10 - Members' Remedies

Cards (12)

  • The two mechanisms that allow for collective action are the Representative Action and the Group Litigation Order.
  • A member may bring a derivative claim on behalf of the company in respect of an actual or proposed act or omission by a director which involves negligence or breach of duty (or default or breach of trust).
  • A derivative claim is a claim brought by a member of a company in respect of a cause of action vested in the company, which seeks relief on behalf of the company
  • A derivative claimant must submit the claim to the Court, alongside an application for permission to continue the claim.
  • The derivative claimant must provide evidence of their claim to the Court and the defendant may also submit evidence in answer to the claim.
  • The steps for determining whether a derivative claim is granted permission are 1) establishing a prima facie case; and 2) Determining whether to grant permission.

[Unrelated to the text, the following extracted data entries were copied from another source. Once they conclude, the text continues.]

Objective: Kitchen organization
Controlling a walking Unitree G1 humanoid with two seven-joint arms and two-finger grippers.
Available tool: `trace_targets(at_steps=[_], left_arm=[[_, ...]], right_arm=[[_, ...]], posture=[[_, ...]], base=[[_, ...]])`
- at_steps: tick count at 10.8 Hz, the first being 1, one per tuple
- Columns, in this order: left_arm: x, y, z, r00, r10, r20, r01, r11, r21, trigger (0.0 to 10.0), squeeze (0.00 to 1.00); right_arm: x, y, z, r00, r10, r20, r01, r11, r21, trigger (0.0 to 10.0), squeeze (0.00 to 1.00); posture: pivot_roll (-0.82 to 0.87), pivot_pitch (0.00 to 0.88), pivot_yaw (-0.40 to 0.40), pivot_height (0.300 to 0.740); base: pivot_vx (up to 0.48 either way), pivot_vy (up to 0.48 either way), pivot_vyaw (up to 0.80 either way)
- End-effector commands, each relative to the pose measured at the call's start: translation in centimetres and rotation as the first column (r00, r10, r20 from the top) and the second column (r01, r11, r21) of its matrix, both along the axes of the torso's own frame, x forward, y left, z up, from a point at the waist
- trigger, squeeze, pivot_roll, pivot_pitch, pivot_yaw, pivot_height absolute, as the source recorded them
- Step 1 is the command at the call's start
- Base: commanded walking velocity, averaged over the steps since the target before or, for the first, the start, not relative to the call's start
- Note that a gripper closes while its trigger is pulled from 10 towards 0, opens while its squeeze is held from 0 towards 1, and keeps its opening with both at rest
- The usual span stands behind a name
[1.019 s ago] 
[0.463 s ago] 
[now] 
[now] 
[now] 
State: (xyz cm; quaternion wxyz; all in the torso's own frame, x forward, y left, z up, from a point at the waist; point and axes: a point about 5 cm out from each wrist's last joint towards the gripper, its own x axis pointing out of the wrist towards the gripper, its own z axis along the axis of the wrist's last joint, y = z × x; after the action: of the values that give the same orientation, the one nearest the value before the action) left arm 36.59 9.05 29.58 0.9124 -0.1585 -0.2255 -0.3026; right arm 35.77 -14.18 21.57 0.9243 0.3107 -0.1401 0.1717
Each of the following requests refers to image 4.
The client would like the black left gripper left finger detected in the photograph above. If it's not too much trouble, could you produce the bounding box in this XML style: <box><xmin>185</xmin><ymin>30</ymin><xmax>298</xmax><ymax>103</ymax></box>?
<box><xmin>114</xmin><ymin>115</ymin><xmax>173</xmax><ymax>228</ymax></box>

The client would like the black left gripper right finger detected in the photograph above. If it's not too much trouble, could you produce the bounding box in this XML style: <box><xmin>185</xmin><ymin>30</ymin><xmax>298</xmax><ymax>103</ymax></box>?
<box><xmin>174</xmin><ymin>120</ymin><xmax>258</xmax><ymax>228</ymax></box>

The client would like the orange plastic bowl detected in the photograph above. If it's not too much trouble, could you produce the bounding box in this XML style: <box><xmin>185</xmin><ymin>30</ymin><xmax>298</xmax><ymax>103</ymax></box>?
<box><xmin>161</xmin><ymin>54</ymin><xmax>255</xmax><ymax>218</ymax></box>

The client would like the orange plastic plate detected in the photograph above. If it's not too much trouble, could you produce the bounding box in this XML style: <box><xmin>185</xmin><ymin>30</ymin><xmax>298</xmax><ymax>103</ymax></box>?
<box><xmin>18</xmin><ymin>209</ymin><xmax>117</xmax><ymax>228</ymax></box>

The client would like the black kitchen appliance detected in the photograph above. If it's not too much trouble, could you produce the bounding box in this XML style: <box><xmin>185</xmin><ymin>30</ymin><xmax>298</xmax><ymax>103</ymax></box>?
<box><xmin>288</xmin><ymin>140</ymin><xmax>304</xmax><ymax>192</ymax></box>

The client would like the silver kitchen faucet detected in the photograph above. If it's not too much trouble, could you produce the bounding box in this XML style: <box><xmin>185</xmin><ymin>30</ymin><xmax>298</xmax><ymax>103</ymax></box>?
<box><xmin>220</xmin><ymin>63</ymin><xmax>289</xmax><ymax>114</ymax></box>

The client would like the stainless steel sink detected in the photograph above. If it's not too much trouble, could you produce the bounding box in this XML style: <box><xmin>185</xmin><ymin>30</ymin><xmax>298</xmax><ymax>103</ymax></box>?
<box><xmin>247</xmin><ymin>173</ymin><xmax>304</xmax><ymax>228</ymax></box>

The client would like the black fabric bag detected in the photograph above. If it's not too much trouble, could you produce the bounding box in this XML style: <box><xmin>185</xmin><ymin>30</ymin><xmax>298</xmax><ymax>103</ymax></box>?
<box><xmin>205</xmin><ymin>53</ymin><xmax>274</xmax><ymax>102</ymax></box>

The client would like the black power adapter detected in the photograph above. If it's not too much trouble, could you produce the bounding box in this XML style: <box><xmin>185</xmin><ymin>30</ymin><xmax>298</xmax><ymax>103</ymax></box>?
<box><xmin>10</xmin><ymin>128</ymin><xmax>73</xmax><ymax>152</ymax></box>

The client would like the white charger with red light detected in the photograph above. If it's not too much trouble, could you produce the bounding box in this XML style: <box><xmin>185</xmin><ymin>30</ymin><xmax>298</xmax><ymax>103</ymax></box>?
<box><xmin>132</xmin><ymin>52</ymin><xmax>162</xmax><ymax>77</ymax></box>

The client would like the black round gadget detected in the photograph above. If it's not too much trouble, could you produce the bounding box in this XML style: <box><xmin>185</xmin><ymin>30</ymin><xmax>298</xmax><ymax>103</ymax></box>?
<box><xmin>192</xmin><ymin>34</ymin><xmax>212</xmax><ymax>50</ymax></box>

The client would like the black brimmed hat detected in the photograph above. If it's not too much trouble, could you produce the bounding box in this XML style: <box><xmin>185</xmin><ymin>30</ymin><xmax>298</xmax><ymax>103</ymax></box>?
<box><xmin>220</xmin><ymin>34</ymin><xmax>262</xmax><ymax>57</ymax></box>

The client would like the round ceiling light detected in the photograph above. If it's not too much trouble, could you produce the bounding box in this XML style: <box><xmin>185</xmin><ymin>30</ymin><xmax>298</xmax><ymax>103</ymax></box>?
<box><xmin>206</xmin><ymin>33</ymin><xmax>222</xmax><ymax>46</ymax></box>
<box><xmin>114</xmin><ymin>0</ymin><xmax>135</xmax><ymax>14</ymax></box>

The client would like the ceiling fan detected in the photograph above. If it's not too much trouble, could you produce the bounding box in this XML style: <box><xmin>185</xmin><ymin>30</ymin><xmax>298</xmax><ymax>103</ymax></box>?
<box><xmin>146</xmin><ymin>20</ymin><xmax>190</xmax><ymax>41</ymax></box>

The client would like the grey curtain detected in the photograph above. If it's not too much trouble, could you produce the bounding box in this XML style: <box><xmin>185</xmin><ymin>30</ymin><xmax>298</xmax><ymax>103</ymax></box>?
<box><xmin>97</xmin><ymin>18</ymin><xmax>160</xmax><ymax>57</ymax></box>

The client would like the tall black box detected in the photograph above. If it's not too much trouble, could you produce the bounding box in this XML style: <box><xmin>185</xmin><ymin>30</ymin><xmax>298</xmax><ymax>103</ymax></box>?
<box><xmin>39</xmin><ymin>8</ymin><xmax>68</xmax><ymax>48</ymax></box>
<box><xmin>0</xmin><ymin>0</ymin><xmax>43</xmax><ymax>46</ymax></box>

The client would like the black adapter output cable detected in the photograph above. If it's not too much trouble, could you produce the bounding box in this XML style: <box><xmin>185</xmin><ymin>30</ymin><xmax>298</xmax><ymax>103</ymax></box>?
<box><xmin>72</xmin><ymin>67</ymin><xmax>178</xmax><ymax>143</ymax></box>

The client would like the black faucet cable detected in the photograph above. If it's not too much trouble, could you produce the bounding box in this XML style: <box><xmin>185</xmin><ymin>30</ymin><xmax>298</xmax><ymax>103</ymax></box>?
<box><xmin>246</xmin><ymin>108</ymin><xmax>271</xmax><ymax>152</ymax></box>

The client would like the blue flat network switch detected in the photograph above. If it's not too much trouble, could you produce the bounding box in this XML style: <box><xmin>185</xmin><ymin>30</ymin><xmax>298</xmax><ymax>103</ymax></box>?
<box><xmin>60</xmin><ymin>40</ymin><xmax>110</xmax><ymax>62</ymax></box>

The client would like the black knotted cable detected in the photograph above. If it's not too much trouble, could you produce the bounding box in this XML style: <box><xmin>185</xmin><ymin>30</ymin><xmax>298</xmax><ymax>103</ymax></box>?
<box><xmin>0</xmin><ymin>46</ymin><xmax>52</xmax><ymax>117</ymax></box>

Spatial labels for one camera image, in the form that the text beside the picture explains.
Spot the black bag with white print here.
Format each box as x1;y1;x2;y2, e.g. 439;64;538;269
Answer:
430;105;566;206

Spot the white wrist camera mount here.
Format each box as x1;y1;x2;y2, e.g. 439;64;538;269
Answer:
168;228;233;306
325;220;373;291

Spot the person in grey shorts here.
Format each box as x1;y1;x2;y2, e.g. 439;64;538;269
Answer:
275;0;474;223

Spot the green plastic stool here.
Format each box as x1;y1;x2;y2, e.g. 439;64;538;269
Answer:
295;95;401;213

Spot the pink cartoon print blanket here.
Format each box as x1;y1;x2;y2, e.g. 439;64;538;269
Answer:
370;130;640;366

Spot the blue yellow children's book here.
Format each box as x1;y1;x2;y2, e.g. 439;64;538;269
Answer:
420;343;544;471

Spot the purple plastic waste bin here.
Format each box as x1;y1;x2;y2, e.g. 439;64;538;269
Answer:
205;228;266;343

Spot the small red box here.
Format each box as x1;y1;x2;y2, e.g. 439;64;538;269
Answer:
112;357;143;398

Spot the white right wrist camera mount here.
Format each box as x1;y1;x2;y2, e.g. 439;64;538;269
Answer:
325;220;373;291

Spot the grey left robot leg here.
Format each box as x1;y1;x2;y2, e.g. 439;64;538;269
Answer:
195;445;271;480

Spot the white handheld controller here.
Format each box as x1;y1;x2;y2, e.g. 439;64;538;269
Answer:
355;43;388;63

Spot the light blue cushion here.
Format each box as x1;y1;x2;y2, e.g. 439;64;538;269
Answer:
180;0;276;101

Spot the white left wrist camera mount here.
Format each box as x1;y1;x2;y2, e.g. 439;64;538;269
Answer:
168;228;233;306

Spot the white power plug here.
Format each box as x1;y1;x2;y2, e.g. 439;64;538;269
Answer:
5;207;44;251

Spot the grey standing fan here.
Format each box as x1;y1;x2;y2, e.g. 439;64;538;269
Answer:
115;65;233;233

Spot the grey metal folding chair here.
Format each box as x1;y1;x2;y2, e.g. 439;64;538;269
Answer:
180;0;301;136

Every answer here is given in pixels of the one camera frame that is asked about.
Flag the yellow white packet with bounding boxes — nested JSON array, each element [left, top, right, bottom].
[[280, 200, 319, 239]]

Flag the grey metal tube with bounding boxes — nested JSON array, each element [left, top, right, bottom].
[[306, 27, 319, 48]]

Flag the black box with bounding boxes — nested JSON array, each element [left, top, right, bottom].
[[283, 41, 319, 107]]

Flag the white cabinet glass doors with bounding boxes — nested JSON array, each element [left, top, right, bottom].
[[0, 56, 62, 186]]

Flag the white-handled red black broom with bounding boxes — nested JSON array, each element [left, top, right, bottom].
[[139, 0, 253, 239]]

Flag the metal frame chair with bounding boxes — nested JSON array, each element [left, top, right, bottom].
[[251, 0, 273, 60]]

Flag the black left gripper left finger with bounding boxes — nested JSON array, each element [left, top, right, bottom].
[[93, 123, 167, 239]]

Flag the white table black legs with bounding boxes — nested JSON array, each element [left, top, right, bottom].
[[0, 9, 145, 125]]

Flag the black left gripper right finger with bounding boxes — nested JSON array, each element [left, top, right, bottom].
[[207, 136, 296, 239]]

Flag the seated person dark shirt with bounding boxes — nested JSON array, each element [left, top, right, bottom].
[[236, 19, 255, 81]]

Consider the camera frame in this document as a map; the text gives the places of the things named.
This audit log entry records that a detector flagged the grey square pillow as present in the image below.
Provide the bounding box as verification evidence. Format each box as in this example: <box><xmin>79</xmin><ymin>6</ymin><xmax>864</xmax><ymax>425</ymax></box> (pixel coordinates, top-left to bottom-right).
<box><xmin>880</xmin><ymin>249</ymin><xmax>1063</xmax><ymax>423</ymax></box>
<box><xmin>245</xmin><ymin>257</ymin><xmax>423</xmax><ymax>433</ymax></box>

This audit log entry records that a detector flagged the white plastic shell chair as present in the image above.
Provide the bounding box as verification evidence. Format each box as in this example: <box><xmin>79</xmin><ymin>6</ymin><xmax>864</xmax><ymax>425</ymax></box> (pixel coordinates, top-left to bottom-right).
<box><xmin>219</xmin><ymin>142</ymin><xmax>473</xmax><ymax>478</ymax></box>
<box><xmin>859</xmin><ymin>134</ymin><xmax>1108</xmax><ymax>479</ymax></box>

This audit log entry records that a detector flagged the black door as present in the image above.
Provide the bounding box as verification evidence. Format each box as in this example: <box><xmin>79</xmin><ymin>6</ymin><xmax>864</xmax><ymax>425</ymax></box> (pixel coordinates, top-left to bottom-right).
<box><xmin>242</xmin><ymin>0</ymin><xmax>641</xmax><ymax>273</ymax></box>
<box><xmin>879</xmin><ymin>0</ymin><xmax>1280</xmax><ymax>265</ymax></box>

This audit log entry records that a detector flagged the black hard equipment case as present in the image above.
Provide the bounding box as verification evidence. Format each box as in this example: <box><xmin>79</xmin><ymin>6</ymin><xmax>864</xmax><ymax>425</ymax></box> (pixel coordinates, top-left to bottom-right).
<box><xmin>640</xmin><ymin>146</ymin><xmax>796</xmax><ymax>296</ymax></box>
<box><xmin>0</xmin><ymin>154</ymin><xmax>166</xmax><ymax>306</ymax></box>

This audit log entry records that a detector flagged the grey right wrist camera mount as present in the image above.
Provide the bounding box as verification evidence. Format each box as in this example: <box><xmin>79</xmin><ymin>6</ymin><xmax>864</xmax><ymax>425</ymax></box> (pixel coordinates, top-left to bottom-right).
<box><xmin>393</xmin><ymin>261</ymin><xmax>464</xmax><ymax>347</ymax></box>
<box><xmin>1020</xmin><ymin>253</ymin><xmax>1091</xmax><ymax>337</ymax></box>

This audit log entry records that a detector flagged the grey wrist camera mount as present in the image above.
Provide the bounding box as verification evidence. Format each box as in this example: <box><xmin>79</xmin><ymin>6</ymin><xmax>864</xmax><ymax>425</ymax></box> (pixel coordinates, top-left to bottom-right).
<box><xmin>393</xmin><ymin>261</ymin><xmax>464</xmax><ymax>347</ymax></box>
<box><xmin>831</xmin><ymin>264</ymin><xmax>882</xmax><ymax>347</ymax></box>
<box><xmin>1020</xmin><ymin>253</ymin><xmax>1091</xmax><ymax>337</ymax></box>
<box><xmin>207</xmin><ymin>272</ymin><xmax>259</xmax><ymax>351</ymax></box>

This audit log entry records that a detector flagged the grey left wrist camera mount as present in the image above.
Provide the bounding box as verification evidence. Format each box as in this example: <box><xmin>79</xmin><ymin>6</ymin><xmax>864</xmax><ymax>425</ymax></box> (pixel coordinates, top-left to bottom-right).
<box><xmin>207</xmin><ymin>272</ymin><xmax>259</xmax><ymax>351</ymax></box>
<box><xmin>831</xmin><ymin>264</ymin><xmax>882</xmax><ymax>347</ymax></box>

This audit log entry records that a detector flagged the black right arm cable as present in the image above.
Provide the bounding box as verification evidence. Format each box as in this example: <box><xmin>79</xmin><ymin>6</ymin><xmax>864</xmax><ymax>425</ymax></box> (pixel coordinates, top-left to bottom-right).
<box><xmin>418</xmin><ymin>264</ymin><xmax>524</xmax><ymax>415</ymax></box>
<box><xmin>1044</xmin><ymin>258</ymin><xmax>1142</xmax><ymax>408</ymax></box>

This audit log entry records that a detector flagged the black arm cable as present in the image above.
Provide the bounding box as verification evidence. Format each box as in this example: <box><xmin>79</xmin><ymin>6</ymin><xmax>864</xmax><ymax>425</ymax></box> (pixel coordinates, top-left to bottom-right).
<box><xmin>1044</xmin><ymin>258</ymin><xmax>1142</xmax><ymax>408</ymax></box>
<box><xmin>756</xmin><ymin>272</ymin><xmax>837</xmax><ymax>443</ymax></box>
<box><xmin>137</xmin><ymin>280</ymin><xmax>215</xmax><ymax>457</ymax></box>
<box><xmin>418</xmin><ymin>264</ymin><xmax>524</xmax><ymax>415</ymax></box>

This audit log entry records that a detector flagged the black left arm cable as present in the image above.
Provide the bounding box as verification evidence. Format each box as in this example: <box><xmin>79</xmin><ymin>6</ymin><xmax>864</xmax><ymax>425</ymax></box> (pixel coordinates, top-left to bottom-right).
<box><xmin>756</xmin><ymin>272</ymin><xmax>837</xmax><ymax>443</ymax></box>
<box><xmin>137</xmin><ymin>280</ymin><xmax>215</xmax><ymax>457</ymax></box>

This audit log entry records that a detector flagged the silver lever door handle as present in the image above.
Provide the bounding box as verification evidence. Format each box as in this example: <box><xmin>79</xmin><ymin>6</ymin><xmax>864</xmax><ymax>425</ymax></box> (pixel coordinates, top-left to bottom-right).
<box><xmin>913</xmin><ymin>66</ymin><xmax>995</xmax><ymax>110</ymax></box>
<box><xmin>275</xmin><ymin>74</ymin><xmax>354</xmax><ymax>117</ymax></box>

  • Can former members of a company petition the Court of the unfair prejudice remedy?
    No
  • Can the Court be petitioned for an unfair prejudice remedy for a proposed act or omission?
    Yes
  • Unfairly prejudiced conduct can include the following:
    ·         Abuse of controlling position such as selling company assets at an undervalue to another company they control, excessive remuneration
    ·         Mismanagement is not unfairly prejudicial unless serious mismanagement
    ·         Breach of directors duties
    ·         Breach of company’s constitution
    ·         Criminal conduct
    ·         Exclusion from management in a quasi partnership
    ·         Failure to consider paying dividends
  • A share purchase order is the usual remedy for unfair prejudice.
  • A ‘contributory’ is a ‘person liable to contribute to the assets of a company in the event of its being wound up’.
  • Foss V Harbottle (1843) – Any action in which wrong is alleged to have been done to a company, the proper claimant is the company.